• WORK TO BE COMPLETED
Copy out each line of the data holding "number".

• GIVEN DATA
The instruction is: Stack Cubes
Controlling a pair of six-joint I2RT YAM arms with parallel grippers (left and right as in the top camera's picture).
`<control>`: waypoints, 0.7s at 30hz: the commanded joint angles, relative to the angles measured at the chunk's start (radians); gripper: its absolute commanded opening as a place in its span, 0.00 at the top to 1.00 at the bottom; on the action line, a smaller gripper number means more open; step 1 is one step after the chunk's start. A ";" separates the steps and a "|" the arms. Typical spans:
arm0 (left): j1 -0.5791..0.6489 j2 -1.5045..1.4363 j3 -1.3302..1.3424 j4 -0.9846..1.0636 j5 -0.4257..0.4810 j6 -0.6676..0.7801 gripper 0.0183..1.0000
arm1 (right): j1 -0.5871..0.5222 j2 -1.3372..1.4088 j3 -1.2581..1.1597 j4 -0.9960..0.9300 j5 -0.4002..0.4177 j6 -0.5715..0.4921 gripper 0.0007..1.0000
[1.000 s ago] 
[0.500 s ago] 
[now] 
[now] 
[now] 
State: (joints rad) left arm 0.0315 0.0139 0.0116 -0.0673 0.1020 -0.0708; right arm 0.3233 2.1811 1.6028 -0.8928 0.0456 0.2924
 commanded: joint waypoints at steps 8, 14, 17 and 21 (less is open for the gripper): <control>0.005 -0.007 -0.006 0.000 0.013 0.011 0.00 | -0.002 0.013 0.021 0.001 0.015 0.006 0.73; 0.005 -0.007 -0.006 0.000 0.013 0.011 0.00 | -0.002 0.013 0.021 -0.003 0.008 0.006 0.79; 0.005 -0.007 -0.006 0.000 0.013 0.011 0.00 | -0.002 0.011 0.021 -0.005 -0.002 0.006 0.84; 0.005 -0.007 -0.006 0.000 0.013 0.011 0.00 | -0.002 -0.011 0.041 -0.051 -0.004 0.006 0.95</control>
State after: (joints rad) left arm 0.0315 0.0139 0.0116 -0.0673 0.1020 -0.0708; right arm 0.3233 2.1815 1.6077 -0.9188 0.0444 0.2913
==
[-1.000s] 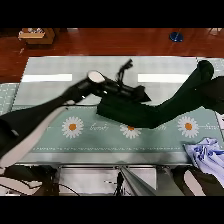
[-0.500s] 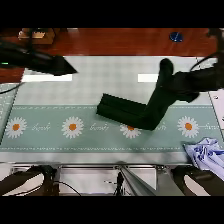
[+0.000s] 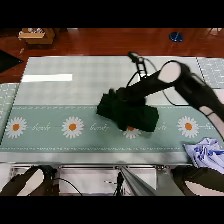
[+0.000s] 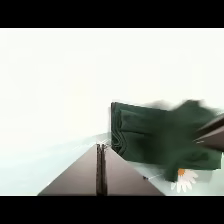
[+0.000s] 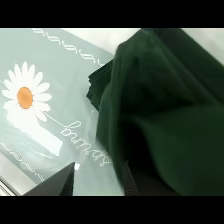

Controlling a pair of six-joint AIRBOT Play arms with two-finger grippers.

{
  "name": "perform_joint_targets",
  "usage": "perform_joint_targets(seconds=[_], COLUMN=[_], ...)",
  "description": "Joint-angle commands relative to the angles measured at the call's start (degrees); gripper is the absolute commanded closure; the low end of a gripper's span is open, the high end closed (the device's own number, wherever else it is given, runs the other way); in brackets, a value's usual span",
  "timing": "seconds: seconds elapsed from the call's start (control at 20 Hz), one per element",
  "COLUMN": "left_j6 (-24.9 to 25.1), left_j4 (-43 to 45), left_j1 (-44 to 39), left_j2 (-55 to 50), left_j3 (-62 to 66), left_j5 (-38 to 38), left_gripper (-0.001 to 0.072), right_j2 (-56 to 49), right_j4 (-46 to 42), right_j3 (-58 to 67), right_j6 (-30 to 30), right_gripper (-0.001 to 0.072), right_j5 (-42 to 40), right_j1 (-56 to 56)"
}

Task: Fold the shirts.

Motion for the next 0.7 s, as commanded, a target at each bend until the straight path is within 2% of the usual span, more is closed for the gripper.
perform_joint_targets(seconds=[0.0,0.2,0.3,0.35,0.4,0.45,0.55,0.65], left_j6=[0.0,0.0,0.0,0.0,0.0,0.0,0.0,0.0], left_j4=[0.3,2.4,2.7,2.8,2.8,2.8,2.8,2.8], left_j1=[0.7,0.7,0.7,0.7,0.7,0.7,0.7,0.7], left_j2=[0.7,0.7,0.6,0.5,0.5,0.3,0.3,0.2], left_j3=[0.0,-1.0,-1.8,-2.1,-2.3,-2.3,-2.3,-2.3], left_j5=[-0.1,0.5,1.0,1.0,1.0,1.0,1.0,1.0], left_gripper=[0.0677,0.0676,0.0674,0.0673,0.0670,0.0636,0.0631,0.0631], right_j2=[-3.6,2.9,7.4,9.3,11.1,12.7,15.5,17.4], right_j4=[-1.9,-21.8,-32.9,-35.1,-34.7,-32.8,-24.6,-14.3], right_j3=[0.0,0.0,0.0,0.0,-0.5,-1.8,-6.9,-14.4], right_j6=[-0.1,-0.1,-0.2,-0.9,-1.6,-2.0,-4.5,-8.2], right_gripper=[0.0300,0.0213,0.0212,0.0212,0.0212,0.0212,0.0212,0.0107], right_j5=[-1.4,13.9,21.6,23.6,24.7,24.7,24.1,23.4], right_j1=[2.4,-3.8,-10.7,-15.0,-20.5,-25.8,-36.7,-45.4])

• RESULT OF THIS TASK
`<control>`: waypoints, 0.7s at 30hz: the commanded joint angles, relative to the angles measured at the chunk's start (radians); gripper: its absolute commanded opening as a place in its span, 0.00 at the top to 1.00 at the bottom; on the action line, a smaller gripper number means more open; step 1 is one step after the chunk's start. A ";" separates the steps and a "|" the arms. Typical spans:
  "description": "Joint-angle commands relative to the angles measured at the call's start (degrees); gripper is the absolute commanded closure; the low end of a gripper's span is open, the high end closed (the device's own number, wherever else it is given, runs the other way); in brackets, a value's usual span",

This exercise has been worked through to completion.